> _What the task requires_
Line by line, copy the records below exactly and leave the pictures out.

> _Information given_
═══

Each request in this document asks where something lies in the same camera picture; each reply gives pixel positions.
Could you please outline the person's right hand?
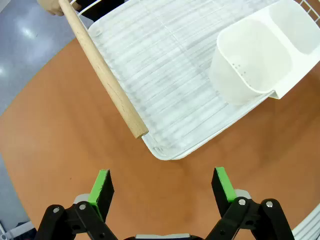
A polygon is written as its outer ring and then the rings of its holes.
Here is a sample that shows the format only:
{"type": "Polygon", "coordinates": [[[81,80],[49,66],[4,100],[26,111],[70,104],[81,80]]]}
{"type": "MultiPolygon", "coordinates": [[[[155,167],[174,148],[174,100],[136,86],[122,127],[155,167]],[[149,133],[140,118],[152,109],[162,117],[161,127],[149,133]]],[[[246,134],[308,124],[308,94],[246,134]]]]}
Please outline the person's right hand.
{"type": "MultiPolygon", "coordinates": [[[[82,8],[76,0],[69,0],[72,3],[72,7],[78,11],[82,8]]],[[[58,0],[37,0],[37,3],[48,13],[54,16],[64,16],[63,10],[59,4],[58,0]]]]}

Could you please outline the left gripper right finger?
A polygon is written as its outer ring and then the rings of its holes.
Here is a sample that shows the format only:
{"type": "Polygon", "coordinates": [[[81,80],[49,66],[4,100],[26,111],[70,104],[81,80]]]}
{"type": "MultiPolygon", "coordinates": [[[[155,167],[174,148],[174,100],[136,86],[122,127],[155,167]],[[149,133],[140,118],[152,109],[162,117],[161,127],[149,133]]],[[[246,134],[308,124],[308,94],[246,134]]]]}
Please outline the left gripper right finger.
{"type": "Polygon", "coordinates": [[[256,240],[294,239],[276,199],[267,198],[256,203],[246,196],[237,196],[224,167],[214,169],[211,186],[221,219],[207,240],[233,240],[240,229],[250,230],[256,240]]]}

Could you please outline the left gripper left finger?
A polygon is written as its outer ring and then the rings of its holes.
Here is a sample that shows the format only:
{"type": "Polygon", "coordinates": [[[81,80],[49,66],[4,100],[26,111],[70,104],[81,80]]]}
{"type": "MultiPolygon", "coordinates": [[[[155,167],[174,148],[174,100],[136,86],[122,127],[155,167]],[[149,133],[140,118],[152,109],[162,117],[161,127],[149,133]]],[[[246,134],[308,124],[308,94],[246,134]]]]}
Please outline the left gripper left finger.
{"type": "Polygon", "coordinates": [[[91,240],[115,240],[117,237],[106,225],[113,194],[110,171],[100,170],[88,200],[69,208],[53,204],[46,209],[35,239],[74,240],[78,234],[87,234],[91,240]]]}

═══

> _Result_
Each request in this document asks where something lies in the same camera picture; each reply gives pixel positions.
Could you please outline the person's right hand?
A polygon is written as its outer ring and then the rings of its holes.
Here is a sample that shows the format only:
{"type": "Polygon", "coordinates": [[[81,80],[49,66],[4,100],[26,111],[70,104],[81,80]]]}
{"type": "MultiPolygon", "coordinates": [[[[155,167],[174,148],[174,100],[136,86],[122,127],[155,167]],[[149,133],[140,118],[152,109],[162,117],[161,127],[149,133]]],[[[246,134],[308,124],[308,94],[246,134]]]]}
Please outline the person's right hand.
{"type": "MultiPolygon", "coordinates": [[[[82,8],[76,0],[69,0],[72,3],[72,7],[78,11],[82,8]]],[[[58,0],[37,0],[37,3],[48,13],[54,16],[64,16],[63,10],[59,4],[58,0]]]]}

Could you please outline the left gripper right finger?
A polygon is written as its outer ring and then the rings of its holes.
Here is a sample that shows the format only:
{"type": "Polygon", "coordinates": [[[81,80],[49,66],[4,100],[26,111],[70,104],[81,80]]]}
{"type": "MultiPolygon", "coordinates": [[[[155,167],[174,148],[174,100],[136,86],[122,127],[155,167]],[[149,133],[140,118],[152,109],[162,117],[161,127],[149,133]]],[[[246,134],[308,124],[308,94],[246,134]]]]}
Please outline the left gripper right finger.
{"type": "Polygon", "coordinates": [[[256,240],[294,239],[276,199],[267,198],[256,203],[246,196],[237,196],[224,167],[214,169],[211,186],[221,219],[207,240],[233,240],[240,229],[250,230],[256,240]]]}

Could you please outline the left gripper left finger?
A polygon is written as its outer ring and then the rings of its holes.
Here is a sample that shows the format only:
{"type": "Polygon", "coordinates": [[[81,80],[49,66],[4,100],[26,111],[70,104],[81,80]]]}
{"type": "MultiPolygon", "coordinates": [[[[155,167],[174,148],[174,100],[136,86],[122,127],[155,167]],[[149,133],[140,118],[152,109],[162,117],[161,127],[149,133]]],[[[246,134],[308,124],[308,94],[246,134]]]]}
Please outline the left gripper left finger.
{"type": "Polygon", "coordinates": [[[91,240],[115,240],[117,237],[106,225],[113,194],[110,171],[100,170],[88,200],[69,208],[53,204],[46,209],[35,239],[74,240],[78,234],[87,234],[91,240]]]}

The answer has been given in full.